Your objective — Could you copy, exactly as written, every line from the first line of the records through the one containing "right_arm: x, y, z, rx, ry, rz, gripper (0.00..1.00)"?

Collected data entries —

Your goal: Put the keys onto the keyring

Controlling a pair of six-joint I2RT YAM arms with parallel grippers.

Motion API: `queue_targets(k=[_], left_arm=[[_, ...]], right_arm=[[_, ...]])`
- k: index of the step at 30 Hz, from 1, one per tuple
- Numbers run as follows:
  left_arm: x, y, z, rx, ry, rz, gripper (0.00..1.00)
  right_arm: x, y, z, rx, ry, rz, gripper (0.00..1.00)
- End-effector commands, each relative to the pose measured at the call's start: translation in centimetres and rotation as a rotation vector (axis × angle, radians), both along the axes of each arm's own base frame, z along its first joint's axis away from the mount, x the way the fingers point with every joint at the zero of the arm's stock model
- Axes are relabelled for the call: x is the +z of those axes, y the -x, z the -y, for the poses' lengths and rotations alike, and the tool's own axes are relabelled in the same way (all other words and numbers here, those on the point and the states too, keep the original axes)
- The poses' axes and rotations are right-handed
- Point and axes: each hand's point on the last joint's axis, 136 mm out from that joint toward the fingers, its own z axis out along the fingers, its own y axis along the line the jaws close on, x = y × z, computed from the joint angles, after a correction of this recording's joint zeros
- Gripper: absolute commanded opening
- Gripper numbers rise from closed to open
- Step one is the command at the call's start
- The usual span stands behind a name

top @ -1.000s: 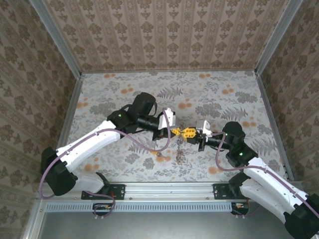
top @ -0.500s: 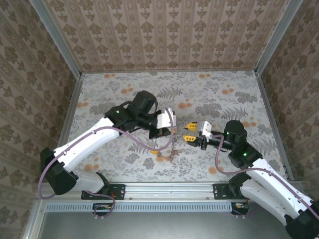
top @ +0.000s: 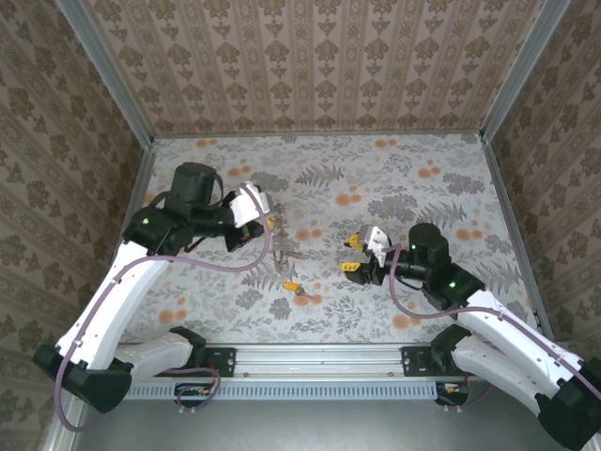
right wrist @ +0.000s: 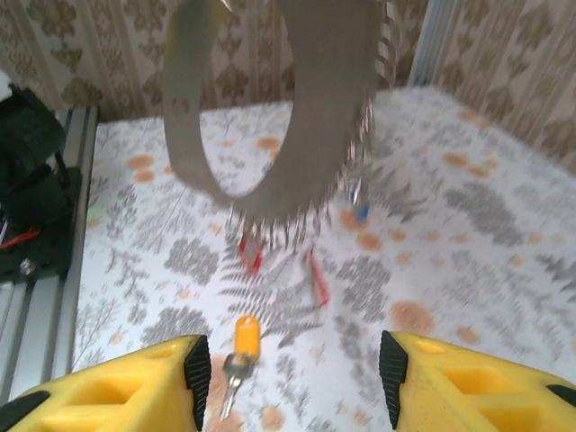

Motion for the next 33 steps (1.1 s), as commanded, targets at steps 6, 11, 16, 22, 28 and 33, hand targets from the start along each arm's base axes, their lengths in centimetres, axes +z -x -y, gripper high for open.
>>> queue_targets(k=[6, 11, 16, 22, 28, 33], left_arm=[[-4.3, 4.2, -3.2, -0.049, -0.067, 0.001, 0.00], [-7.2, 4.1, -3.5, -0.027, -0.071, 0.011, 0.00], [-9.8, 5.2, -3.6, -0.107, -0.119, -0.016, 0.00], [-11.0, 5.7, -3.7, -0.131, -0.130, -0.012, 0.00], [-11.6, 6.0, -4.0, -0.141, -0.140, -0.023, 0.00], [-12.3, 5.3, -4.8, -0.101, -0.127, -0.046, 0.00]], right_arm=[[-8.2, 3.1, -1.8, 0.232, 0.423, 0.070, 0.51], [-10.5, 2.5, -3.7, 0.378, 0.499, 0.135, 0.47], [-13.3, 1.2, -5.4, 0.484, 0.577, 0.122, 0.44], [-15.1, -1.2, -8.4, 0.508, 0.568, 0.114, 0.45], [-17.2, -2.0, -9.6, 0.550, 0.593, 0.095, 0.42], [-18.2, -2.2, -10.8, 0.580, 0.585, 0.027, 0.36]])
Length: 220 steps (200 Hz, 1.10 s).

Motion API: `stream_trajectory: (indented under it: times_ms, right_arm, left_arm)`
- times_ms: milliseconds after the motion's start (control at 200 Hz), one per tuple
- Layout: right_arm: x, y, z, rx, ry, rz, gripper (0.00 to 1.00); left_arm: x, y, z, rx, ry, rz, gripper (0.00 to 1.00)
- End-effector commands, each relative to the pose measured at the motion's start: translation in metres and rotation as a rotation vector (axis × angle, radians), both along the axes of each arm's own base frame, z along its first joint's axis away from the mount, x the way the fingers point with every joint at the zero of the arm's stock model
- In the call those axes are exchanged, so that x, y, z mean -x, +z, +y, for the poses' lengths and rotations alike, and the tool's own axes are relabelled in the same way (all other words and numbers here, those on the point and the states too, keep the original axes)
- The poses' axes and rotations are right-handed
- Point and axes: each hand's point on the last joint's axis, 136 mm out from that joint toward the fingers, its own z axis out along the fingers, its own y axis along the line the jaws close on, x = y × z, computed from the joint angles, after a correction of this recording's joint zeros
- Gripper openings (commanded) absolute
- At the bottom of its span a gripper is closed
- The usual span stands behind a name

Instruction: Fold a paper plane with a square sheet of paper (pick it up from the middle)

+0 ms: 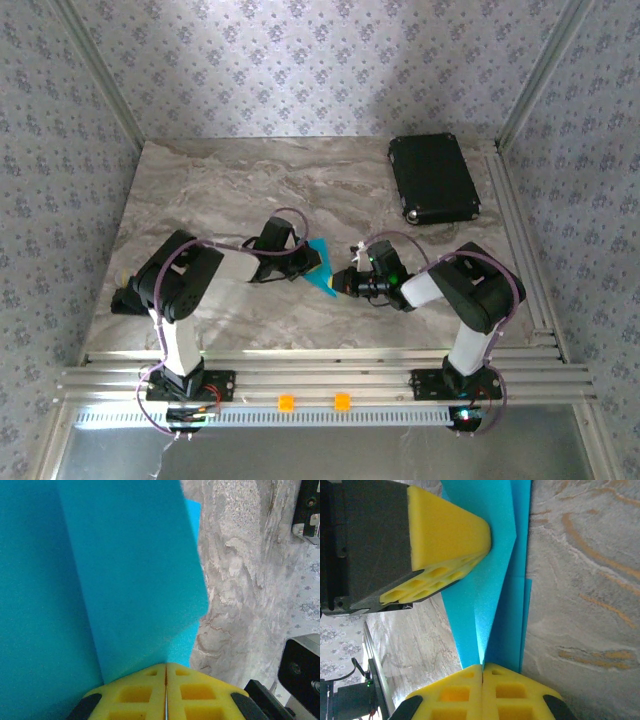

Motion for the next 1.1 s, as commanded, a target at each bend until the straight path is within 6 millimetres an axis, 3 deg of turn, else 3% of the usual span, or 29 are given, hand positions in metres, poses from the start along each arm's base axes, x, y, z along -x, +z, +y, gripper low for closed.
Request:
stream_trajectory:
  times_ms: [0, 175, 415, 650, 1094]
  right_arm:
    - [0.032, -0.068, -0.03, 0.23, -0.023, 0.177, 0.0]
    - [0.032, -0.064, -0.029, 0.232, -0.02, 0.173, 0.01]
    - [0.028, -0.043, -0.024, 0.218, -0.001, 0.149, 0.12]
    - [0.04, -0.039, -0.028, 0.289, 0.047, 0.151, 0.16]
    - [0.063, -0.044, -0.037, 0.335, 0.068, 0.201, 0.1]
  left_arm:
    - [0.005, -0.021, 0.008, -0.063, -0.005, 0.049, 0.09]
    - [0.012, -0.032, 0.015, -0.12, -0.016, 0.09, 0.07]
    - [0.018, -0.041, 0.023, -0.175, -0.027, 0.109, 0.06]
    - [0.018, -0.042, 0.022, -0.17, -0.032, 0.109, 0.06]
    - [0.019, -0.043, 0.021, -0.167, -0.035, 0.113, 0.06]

Task output —
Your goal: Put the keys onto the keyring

Controlling a pair of six-joint I2RT YAM arms with parallel grippers.

Motion API: `queue_targets(k=[_], left_arm=[[_, ...]], right_arm=[[_, ...]])`
- k: index of the step at 30 Hz, from 1, one per tuple
- Numbers run as follows:
  left_arm: x, y, z, rx, ry, rz, gripper (0.00..1.00)
  right_arm: x, y, z, rx, ry, rz, gripper (0.00..1.00)

The exercise was answered completely.